Though the company constantly monitors their routers to avoid such an outage, this crash made it necessary for them to manually reboot the routers. This meant that they had to access each of their 23 global data centers.
“This is a completely unacceptable event to us,” explained co-founder and CEO Matthew Prince in a phone interview with TechCrunch. “In our four years of life, this is our third significant outage.”
CloudFare offers services to protect websites and users by placing an extra layer of digital defense between customers and websites. Their service can also cache sites, meaning visitors can have their web content loaded more quickly. The service also protects websites from the Distributed Denial of Service (DDoS) attacks which are so popular amongst hacktivists and other cyber scoundrels. While a helpful and popular service, CloudFare´s customers are also at their mercy. As seen this weekend, when CloudFare goes down, so too do their customers.
“At around 9:47 UTC (1:47 AM in California), a change got pushed out.
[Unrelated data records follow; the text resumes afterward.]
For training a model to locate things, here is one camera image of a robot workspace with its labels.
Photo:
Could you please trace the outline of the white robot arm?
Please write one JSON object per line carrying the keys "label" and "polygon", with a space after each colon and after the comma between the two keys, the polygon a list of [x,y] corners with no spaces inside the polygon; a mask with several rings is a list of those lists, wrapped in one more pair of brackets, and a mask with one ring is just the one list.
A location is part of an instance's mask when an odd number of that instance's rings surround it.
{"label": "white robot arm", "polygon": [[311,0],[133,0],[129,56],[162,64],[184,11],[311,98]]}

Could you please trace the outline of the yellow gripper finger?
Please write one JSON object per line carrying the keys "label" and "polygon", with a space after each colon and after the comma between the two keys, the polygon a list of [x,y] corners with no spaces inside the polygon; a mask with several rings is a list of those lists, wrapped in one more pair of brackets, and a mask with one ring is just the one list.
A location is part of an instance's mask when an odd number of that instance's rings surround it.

It caused the edge routers in our network to crash,” said Prince, explaining the outage to Romain Dillet of TechCrunch.
“I don´t want to throw the routers´ vendor under the bus, but it caused them to crash. If you sent a packet to one of our IP addresses, you would get back a response that there was no router.”
Prince said the first of the downed routers began coming online within 30 minutes, but it took about an hour to return to normal traffic levels.
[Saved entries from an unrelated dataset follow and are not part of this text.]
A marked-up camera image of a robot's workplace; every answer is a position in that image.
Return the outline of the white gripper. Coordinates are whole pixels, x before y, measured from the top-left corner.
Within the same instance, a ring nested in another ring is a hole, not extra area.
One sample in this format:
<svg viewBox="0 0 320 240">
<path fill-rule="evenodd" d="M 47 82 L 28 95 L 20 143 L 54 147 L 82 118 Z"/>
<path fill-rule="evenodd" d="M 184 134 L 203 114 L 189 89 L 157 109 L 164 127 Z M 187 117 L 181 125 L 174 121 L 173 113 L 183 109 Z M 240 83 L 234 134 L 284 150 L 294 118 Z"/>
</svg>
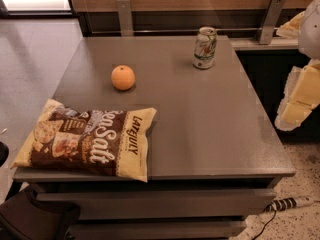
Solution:
<svg viewBox="0 0 320 240">
<path fill-rule="evenodd" d="M 320 0 L 313 0 L 305 12 L 281 25 L 276 35 L 287 39 L 298 37 L 299 51 L 311 58 L 303 68 L 292 68 L 277 110 L 276 128 L 292 131 L 320 105 L 320 61 L 317 60 L 320 59 Z"/>
</svg>
“CloudFlare´s ops and network teams were aware of the incident immediately because of both internal and external monitors we run on our network,” said Prince, giving further details in a blog post. Ironically, this blog post explaining the down time is inaccessible at the time of this writing.
“While it wasn´t initially clear the reason the routers had crashed, it was clear that it was an issue caused by an inability for packets to find a route to our network. We were able to access some routers and see that they were crashing when they encountered this bad rule. We removed the rule and then called the network operations teams in the data centers where our routers were unresponsive to ask them to physically access the routers and perform a hard reboot.”
According to TechCrunch, CloudFare is so popular and delivers so many page views a month that, were it an actual website, it would be the tenth largest in the world. The company has boasted in the past that they are responsible for delivering 70 billion page views a month to some 600 million unique visitors.
4Chan and Wikileaks were but two of the 785,000 sites which were affected by downed servers.
Prince also made brief mention of compensation to customers who had their websites knocked offline as a result of this router issue, saying CloudFare will “definitely be honoring our paying customers.”